Repeat, without any change, the entries presented below.

--- EXERCISE DATA ---

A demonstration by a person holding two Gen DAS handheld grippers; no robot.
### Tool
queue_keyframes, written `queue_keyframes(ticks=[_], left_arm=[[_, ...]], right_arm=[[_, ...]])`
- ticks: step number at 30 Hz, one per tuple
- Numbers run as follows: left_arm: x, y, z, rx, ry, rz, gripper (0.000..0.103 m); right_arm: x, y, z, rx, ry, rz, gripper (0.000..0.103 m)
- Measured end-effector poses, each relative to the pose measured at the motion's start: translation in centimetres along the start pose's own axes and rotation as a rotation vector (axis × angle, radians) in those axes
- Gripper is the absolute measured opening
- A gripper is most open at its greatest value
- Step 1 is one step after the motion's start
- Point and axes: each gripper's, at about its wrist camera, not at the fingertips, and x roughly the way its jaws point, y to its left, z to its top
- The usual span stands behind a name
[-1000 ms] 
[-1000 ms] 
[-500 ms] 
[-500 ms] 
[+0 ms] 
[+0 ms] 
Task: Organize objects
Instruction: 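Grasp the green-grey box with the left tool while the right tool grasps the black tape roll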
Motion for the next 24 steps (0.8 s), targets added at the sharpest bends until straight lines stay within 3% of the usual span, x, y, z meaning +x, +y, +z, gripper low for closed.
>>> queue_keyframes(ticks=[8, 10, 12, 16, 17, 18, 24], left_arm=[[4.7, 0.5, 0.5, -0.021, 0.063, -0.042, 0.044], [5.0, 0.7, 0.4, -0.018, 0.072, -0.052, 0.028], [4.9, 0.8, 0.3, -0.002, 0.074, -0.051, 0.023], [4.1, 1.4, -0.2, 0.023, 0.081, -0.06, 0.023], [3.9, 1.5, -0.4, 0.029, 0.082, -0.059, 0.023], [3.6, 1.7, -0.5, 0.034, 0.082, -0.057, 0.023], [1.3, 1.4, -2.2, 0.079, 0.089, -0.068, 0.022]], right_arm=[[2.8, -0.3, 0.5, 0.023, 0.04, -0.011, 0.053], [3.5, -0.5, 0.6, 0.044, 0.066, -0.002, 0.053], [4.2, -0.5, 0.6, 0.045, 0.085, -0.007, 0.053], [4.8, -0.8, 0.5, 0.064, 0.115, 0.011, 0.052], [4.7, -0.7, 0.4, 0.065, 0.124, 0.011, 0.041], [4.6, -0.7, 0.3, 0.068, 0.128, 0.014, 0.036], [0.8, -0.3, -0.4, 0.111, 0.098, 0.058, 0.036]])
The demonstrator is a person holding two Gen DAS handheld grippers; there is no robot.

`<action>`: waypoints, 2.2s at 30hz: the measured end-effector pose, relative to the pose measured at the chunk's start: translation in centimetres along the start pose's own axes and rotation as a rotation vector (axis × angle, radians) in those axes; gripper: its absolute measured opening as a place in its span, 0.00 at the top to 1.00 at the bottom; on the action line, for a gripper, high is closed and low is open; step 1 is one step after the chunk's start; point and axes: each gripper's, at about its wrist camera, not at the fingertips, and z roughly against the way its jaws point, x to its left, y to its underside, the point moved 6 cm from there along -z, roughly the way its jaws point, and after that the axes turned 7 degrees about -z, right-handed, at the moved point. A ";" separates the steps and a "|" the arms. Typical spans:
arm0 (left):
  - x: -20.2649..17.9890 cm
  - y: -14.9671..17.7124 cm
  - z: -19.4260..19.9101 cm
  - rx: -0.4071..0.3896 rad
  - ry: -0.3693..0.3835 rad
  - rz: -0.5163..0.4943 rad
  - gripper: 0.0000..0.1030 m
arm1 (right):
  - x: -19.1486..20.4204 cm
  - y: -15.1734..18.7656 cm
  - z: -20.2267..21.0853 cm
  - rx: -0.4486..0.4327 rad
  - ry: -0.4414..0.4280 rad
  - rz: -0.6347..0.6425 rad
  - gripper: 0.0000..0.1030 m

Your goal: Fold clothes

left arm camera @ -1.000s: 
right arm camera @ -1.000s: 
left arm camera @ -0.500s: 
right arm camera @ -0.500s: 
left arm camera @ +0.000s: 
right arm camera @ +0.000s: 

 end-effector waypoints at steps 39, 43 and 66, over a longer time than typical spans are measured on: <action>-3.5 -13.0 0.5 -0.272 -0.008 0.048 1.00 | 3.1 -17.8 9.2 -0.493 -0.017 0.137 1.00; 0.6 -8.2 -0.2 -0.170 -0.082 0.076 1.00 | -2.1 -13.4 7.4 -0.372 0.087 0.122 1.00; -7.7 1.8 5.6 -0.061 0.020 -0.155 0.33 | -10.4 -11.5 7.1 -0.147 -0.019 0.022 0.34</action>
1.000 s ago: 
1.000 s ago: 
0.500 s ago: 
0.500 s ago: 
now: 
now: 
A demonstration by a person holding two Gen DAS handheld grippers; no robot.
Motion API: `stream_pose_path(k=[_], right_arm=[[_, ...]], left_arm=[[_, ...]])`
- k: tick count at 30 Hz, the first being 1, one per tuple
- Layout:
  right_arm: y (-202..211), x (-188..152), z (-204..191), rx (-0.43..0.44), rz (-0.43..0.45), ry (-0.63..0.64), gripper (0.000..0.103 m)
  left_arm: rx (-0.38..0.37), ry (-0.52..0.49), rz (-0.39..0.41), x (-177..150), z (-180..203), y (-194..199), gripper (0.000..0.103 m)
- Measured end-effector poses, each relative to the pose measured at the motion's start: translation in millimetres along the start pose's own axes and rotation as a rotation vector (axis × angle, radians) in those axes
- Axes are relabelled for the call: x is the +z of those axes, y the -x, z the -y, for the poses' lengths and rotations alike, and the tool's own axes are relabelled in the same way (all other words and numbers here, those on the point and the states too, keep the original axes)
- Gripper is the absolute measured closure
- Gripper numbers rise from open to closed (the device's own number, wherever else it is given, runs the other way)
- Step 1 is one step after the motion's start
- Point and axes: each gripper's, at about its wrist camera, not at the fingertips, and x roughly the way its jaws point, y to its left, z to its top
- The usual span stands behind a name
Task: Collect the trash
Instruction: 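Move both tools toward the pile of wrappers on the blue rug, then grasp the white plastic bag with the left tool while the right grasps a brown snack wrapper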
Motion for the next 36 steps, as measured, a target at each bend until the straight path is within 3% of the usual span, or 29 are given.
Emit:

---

▶ EXPECTED ANSWER:
A demonstration by a person holding two Gen DAS handheld grippers; no robot.
### Tool
queue_keyframes, written `queue_keyframes(ticks=[_], left_arm=[[_, ...]], right_arm=[[_, ...]])`
- ticks: step number at 30 Hz, one per tuple
- Numbers run as follows: left_arm: x, y, z, rx, ry, rz, gripper (0.000..0.103 m); right_arm: x, y, z, rx, ry, rz, gripper (0.000..0.103 m)
- Measured end-effector poses, each relative to the pose measured at the motion's start: translation in centimetres along the start pose's own axes and rotation as a rotation vector (axis × angle, radians) in those axes
- Gripper is the absolute measured opening
- A gripper is most open at its greatest value
- Step 1 is one step after the motion's start
- Point and axes: each gripper's, at about its wrist camera, not at the fingertips, and x roughly the way its jaws point, y to its left, z to its top
- The usual span stands behind a name
[-1000 ms] 
[-1000 ms] 
[-500 ms] 
[-500 ms] 
[+0 ms] 
[+0 ms] 
Task: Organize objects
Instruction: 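Grasp the green-grey box with the left tool while the right tool grasps the black tape roll
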Motion for the next 24 steps (0.8 s), targets added at the sharpest bends until straight lines stay within 3% of the usual span, x, y, z meaning +x, +y, +z, gripper low for closed.
>>> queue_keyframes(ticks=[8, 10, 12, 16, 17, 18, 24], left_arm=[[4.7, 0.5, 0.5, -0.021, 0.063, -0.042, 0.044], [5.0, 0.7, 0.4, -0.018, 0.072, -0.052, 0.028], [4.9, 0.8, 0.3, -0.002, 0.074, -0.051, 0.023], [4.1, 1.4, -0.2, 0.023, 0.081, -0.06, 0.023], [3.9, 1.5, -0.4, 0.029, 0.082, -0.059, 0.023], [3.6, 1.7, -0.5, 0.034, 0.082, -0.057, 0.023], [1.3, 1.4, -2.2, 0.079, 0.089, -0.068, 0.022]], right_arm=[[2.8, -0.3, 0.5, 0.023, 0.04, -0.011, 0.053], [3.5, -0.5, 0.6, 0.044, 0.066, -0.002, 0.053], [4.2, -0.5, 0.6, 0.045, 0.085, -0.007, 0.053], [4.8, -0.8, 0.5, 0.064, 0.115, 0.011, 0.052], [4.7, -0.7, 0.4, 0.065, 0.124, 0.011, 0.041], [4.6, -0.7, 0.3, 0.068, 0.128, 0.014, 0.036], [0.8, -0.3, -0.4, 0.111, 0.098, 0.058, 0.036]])
The demonstrator is a person holding two Gen DAS handheld grippers; there is no robot.

`<action>`: waypoints, 2.2s at 30hz: the measured end-effector pose, relative to the pose measured at the chunk's start: translation in centimetres along the start pose's own axes and rotation as a rotation vector (axis × angle, radians) in those axes; gripper: its absolute measured opening as a place in its span, 0.00 at the top to 1.00 at the bottom; on the action line, for a gripper, high is closed and low is open; step 1 is one step after the chunk's start; point and axes: each gripper's, at about its wrist camera, not at the fingertips, and z roughly against the way its jaws point, x to its left, y to its underside, the point moved 6 cm from there along -z, roughly the way its jaws point, and after that the axes turned 7 degrees about -z, right-handed, at the moved point. A ";" separates the steps and a "|" the arms. Typical spans:
arm0 (left):
  - x: -20.2649..17.9890 cm
  - y: -14.9671..17.7124 cm
  - z: -19.4260..19.9101 cm
  - rx: -0.4071..0.3896 rad
  - ry: -0.3693..0.3835 rad
  - rz: -0.5163..0.4943 rad
  - gripper: 0.0000..0.1030 m
arm1 (right):
  - x: -19.1486..20.4204 cm
  - y: -15.1734..18.7656 cm
  - z: -20.2267..21.0853 cm
  - rx: -0.4486..0.4327 rad
  - ry: -0.4414..0.4280 rad
  - rz: -0.6347..0.6425 rad
  - gripper: 0.0000..0.1030 m

Your goal: Fold clothes

left arm camera @ -1.000s: 
right arm camera @ -1.000s: 
left arm camera @ -0.500s: 
right arm camera @ -0.500s: 
left arm camera @ +0.000s: 
right arm camera @ +0.000s: 

 end-effector waypoints at steps 39, 43 and 66, over a longer time than typical spans are measured on: <action>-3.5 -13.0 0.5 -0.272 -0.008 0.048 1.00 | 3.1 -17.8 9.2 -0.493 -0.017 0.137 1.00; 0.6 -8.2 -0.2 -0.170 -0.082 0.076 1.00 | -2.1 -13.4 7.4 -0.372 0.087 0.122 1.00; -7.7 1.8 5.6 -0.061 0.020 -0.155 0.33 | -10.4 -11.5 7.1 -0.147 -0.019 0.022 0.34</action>
1.000 s ago: 
1.000 s ago: 
0.500 s ago: 
0.500 s ago: 
now: 
now: 
A demonstration by a person holding two Gen DAS handheld grippers; no robot.
Motion API: `stream_pose_path(k=[_], right_arm=[[_, ...]], left_arm=[[_, ...]])`
- k: tick count at 30 Hz, the first being 1, one per tuple
- Layout:
  right_arm: y (-202..211), x (-188..152), z (-204..191), rx (-0.43..0.44), rz (-0.43..0.45), ry (-0.63..0.64), gripper (0.000..0.103 m)
  left_arm: rx (-0.38..0.37), ry (-0.52..0.49), rz (-0.39..0.41), x (-177..150), z (-180..203), y (-194..199), gripper (0.000..0.103 m)
- Measured end-effector poses, each relative to the pose measured at the motion's start: translation in millimetres along the start pose's own axes and rotation as a rotation vector (axis × angle, radians) in those axes
- Axes are relabelled for the call: x is the +z of those axes, y the -x, z the -y, for the poses' lengths and rotations alike, and the tool's own axes are relabelled in the same way (all other words and numbers here, those on the point and the states too, keep the original axes)
- Gripper is the absolute measured closure
- Gripper numbers rise from open to closed (the device's own number, wherever else it is given, runs the other way)
- Step 1 is one step after the motion's start
- Point and axes: each gripper's, at about its wrist camera, not at the fingertips, and x roughly the way its jaws point, y to its left, z to its top
- The usual span stands behind a name
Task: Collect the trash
Instruction: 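Move both tools toward the pile of wrappers on the blue rug, then grasp the white plastic bag with the left tool while the right grasps a brown snack wrapper
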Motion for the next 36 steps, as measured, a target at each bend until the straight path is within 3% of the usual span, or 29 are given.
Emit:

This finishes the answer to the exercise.